Descriptive analytics is a type of data analysis that summarizes and describes the features of a dataset. The following are the types of data used in descriptive analytics:
- Structured data: This data is organized in a tabular format and includes columns and rows. Examples include spreadsheets, databases, and customer information.
- Time-series data: This data includes information that is collected over time, such as sales data, stock prices, and website traffic.
- Demographic data: This data includes information about customer age, gender, income, education level, and location.
- Behavioral data: This data includes information about customer interactions with a brand, such as website visits, social media engagement, and product purchases.
- Sales data: This data includes information about sales performance, such as revenue, units sold, and customer acquisition cost.
Descriptive analytics involves calculating summary statistics such as mean, median, mode, standard deviation, and quartiles to describe the distribution of data. It also involves creating visualizations, such as histograms, bar charts, and line charts, to help understand the patterns and relationships within the data.
Descriptive analytics provides a summary of the characteristics of a dataset and is often used to understand the data before conducting more advanced data analysis techniques such as predictive modeling and hypothesis testing.
Approaches and theories of Data for Descriptive analysis
Descriptive analytics is a type of data analysis that summarizes and describes the features of a dataset. The following are the common approaches and theories used in descriptive analytics:
- Summary statistics: This involves calculating measures such as mean, median, mode, standard deviation, and quartiles to describe the distribution of data.

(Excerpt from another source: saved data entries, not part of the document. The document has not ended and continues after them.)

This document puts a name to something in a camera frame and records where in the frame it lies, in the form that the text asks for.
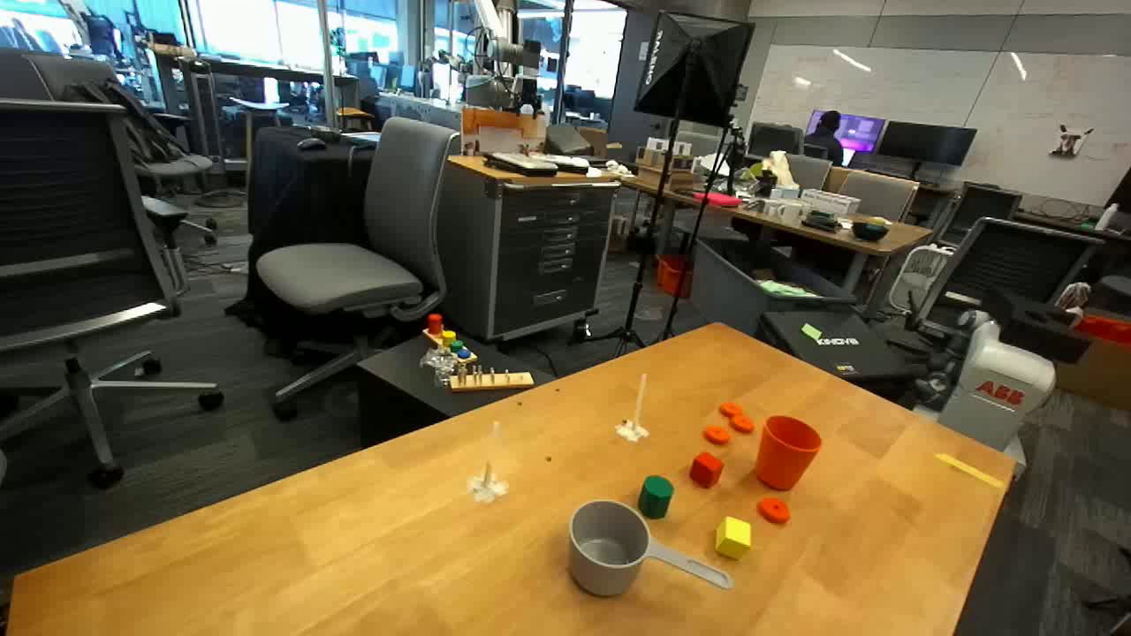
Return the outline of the white ABB robot base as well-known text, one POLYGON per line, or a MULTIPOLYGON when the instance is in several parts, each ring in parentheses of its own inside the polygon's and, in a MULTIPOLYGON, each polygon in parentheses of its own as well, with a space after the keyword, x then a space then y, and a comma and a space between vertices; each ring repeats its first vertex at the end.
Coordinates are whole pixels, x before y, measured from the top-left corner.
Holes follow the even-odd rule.
POLYGON ((1058 368, 1030 351, 1000 340, 985 312, 969 312, 966 356, 939 421, 988 448, 1007 448, 1026 416, 1042 406, 1058 384, 1058 368))

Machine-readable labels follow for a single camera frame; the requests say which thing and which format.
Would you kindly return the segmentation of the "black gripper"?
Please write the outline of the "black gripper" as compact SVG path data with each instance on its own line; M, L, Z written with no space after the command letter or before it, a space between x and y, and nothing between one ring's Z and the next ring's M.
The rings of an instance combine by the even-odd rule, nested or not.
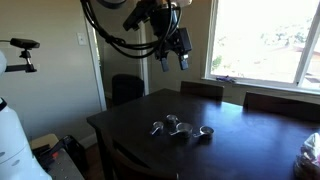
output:
M141 45L151 47L155 58L160 60L163 72L169 71L167 55L173 51L179 57L180 68L188 68L188 52L192 50L186 28L179 28L181 10L189 6L193 0L139 0L136 7L123 23L128 31L138 30L141 22L149 21L156 42Z

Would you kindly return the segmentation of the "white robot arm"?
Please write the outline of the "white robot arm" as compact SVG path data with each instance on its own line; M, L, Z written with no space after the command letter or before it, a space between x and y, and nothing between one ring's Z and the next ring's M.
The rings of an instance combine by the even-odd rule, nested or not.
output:
M90 0L80 0L86 19L91 26L117 52L134 59L153 55L161 62L162 70L168 70L167 54L175 52L180 68L188 68L188 52L192 50L188 31L179 26L182 9L193 0L138 0L123 28L138 30L141 22L150 22L155 41L129 44L124 39L109 34L98 22ZM58 151L58 146L36 158L33 156L21 121L5 99L0 98L0 179L1 180L52 180L41 166L43 161Z

- Data visualization: This involves creating graphs and charts to visually represent the data and identify patterns, such as histograms, bar charts, and line charts.

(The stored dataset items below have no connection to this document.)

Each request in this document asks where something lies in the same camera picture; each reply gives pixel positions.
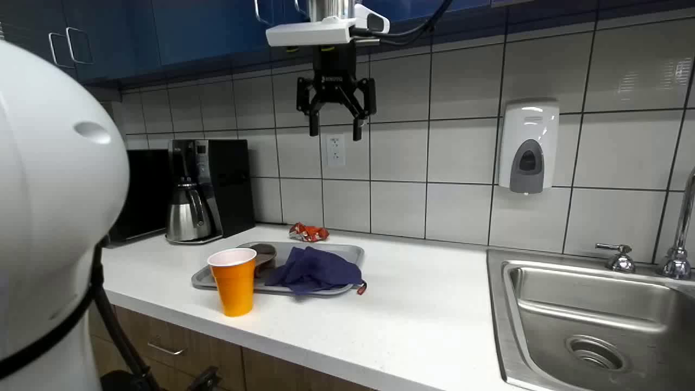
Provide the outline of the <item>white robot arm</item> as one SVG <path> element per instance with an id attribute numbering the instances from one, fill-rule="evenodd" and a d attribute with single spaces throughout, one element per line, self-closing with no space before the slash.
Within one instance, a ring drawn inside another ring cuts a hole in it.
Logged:
<path id="1" fill-rule="evenodd" d="M 104 288 L 128 184 L 94 93 L 0 41 L 0 391 L 160 391 Z"/>

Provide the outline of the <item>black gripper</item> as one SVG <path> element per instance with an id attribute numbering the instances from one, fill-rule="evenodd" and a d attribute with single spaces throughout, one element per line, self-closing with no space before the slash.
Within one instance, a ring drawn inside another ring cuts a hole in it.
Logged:
<path id="1" fill-rule="evenodd" d="M 323 104 L 344 104 L 352 112 L 352 141 L 363 138 L 363 117 L 375 112 L 375 80 L 357 75 L 357 48 L 334 45 L 312 53 L 312 75 L 297 79 L 295 106 L 308 116 L 308 134 L 320 134 Z"/>

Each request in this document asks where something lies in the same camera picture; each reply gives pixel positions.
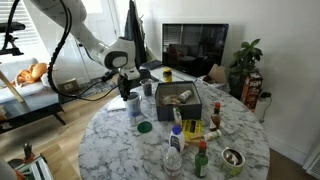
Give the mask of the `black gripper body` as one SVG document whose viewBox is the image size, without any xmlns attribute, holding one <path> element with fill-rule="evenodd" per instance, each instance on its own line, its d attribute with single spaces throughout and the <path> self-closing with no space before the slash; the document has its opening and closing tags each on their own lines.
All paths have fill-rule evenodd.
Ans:
<svg viewBox="0 0 320 180">
<path fill-rule="evenodd" d="M 120 68 L 118 77 L 118 88 L 120 95 L 130 94 L 131 84 L 140 77 L 140 73 L 136 67 Z"/>
</svg>

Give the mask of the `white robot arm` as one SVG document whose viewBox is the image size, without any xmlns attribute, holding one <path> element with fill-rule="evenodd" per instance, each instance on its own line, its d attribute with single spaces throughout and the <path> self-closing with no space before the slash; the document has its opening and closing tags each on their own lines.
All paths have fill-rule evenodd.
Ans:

- Inferential statistics: This involves using a sample of data to make inferences about the population from which the sample was drawn. Common techniques include hypothesis testing and confidence intervals.

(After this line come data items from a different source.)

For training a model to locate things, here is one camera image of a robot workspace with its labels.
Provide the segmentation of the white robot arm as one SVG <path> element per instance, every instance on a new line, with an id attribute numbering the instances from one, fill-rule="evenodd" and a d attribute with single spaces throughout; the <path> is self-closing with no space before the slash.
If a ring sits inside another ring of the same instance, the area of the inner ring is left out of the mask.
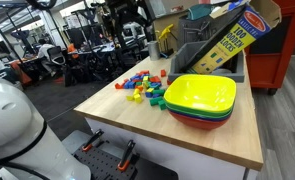
<path id="1" fill-rule="evenodd" d="M 0 166 L 19 180 L 91 179 L 90 169 L 68 152 L 25 93 L 2 78 Z"/>

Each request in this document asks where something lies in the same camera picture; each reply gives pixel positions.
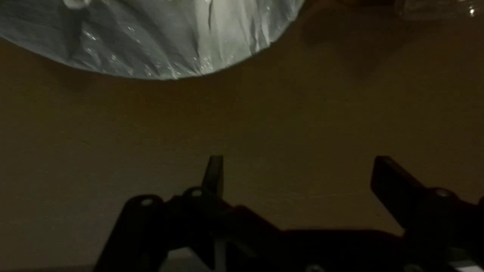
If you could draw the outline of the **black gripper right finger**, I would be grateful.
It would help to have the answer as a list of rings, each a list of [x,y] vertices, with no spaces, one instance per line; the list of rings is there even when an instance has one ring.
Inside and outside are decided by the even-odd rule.
[[[376,157],[371,189],[407,235],[456,232],[457,195],[445,187],[427,187],[395,158]]]

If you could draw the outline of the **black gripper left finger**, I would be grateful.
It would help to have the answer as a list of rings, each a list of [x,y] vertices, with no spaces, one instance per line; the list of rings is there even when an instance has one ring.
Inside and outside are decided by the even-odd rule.
[[[224,195],[224,157],[211,155],[199,185],[183,192],[191,199],[221,199]]]

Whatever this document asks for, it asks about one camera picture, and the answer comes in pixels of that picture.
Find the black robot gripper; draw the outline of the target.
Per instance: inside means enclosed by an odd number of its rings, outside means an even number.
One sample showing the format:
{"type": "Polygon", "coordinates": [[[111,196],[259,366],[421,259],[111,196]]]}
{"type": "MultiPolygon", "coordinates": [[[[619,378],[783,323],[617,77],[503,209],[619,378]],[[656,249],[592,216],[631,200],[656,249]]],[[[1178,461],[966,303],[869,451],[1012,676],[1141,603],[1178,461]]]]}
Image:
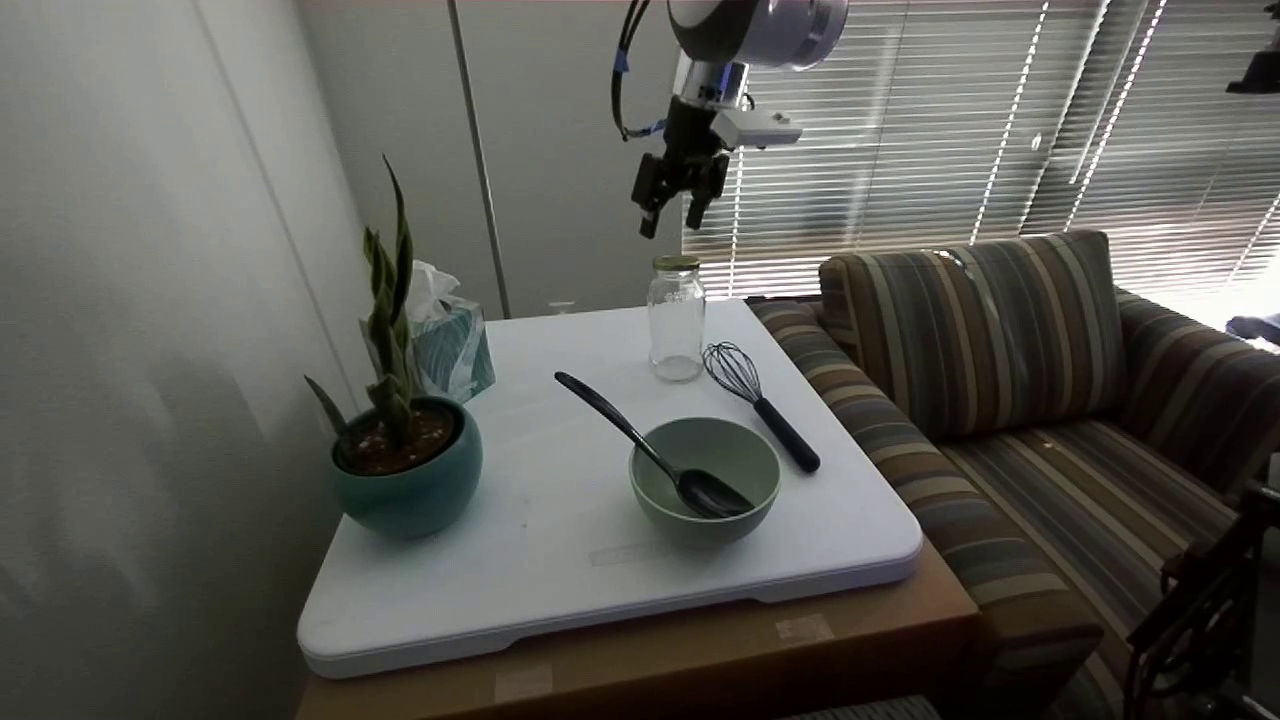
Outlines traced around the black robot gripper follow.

- Probability theory: This is the branch of mathematics that deals with the analysis of random events and their outcomes. It provides the foundation for inferential statistics and is used to calculate the likelihood of different outcomes.
- Bayesian statistics: This is a branch of statistics that incorporates prior beliefs and prior probabilities into statistical analysis. It allows for updating beliefs and probabilities as new data becomes available.